> WORK INSTRUCTIONS: Give the listing again word for word, excluding the pictures it contains.

> DATA:

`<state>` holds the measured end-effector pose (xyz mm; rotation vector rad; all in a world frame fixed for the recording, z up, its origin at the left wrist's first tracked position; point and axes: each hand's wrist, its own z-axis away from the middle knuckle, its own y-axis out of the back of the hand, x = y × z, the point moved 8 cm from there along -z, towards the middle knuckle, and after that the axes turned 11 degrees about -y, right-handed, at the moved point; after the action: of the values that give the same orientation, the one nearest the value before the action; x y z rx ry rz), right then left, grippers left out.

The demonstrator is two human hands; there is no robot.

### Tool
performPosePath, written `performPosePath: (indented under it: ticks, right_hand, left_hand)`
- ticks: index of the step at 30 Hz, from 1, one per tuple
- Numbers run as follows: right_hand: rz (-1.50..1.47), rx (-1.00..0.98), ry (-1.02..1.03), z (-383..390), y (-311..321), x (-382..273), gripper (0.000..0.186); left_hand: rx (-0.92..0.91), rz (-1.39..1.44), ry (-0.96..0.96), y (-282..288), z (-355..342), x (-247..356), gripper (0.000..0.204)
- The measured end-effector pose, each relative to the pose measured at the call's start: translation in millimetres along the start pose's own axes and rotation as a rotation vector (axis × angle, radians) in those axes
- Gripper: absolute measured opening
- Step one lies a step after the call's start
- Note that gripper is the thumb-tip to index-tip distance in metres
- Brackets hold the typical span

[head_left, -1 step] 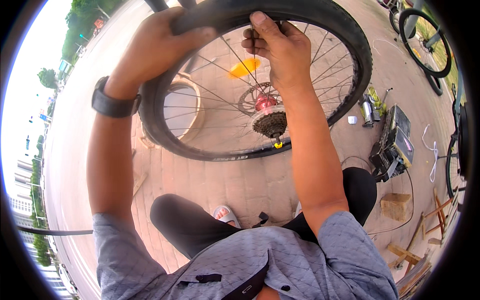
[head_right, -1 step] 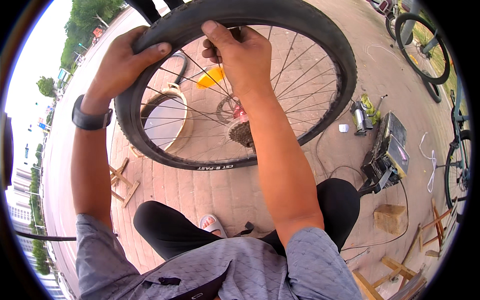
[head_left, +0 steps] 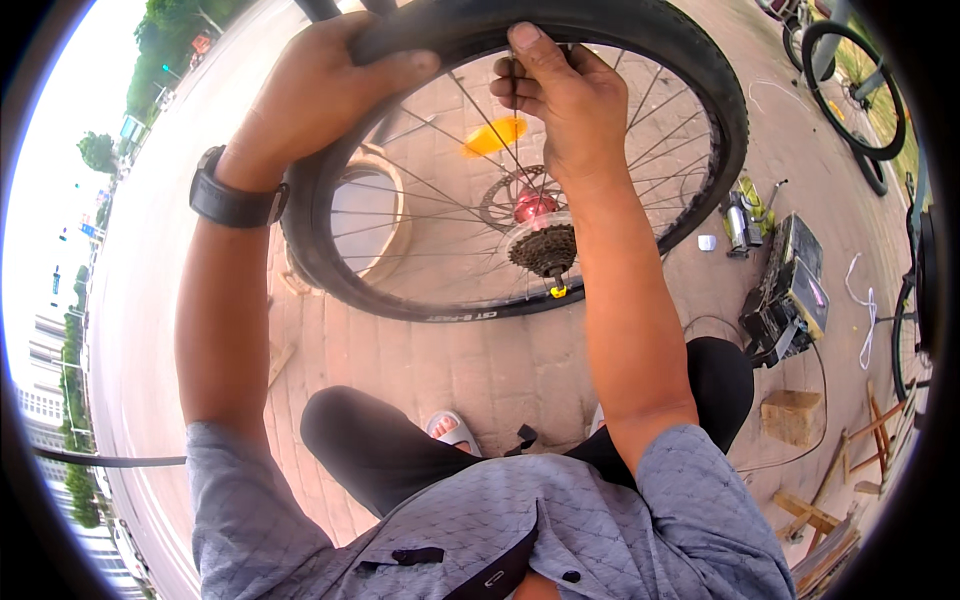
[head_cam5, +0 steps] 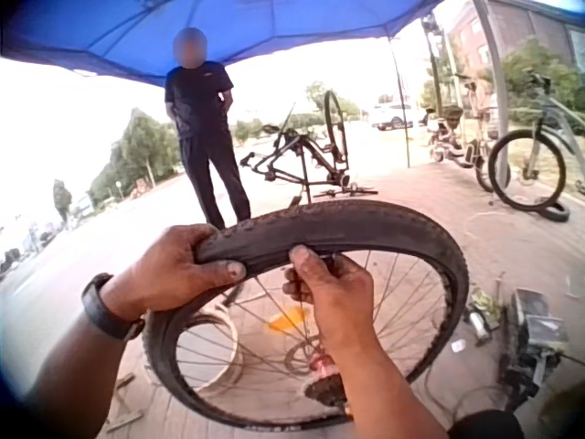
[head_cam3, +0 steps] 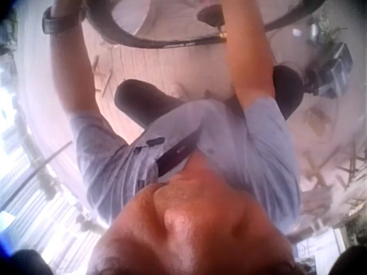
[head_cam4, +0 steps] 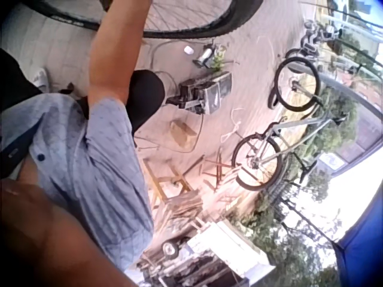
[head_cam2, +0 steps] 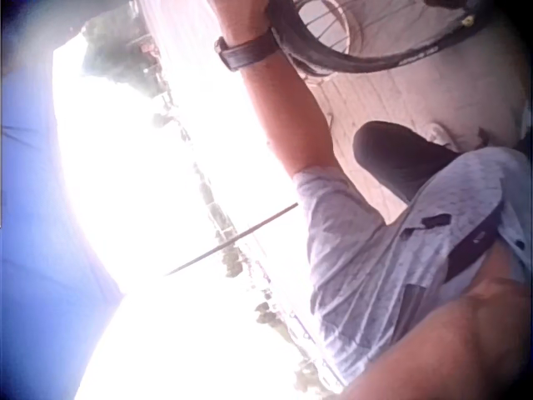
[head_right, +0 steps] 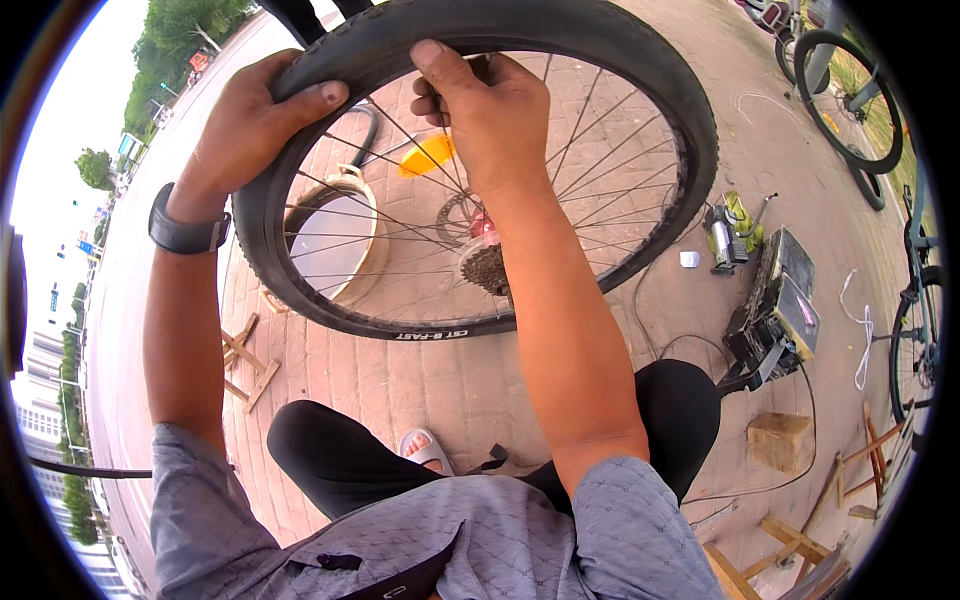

> RESULT BELOW:
`<state>` holds the measured end-effector pose (xyz mm; rotation vector rad; all in a world frame fixed for the recording, z up, its origin at the left wrist's first tracked position; point and axes: each hand's wrist, its own z-axis away from the middle knuckle, its own y-axis out of the back of the hand, x = y × z, the point moved 8 cm from there along -z, towards the middle knuckle, and after that the axes turned 11 degrees about -y, right-handed, at the moved point; after the action: of the values that give the same orientation, the one nearest the value before the action; x y z rx ry rz), right then left, grippers left out.

The demonstrator is two human hands; there is no robot.

### Tool
performPosePath, written `performPosePath: (indented under it: ticks, right_hand, left_hand)`
- ticks: index of the step at 30 Hz, from 1, one per tuple
- Numbers run as follows: right_hand: rz (-1.50..1.47), rx (-1.00..0.98), ry (-1.02..1.03), z (-383..390), y (-311..321), x (-382..273), gripper (0.000..0.186); left_hand: rx (-0.92..0.91), rz (-1.39..1.44), ry (-0.96..0.96), y (-282..288), z (-355..342), x (-247..356), gripper (0.000..0.204)
- The measured end-effector pose, each relative to the pose measured at the call's start: translation in millimetres along the start pose's own axes and rotation as a rotation vector (axis × angle, radians) in those axes
- Gripper: absolute measured opening
- Step one lies a step after the call's start
- Note that gripper is the thumb-tip to index-tip distance in metres
- Brackets hold the typical span

[head_left, -1 step] 
[head_right, -1 step] 
[head_left, +0 steps] 
[head_cam5, +0 steps] 
[head_cam3, +0 steps] 
[head_cam4, +0 steps] 
[head_cam2, +0 steps] 
[head_right, +0 steps] 

Nothing else belongs to this exercise.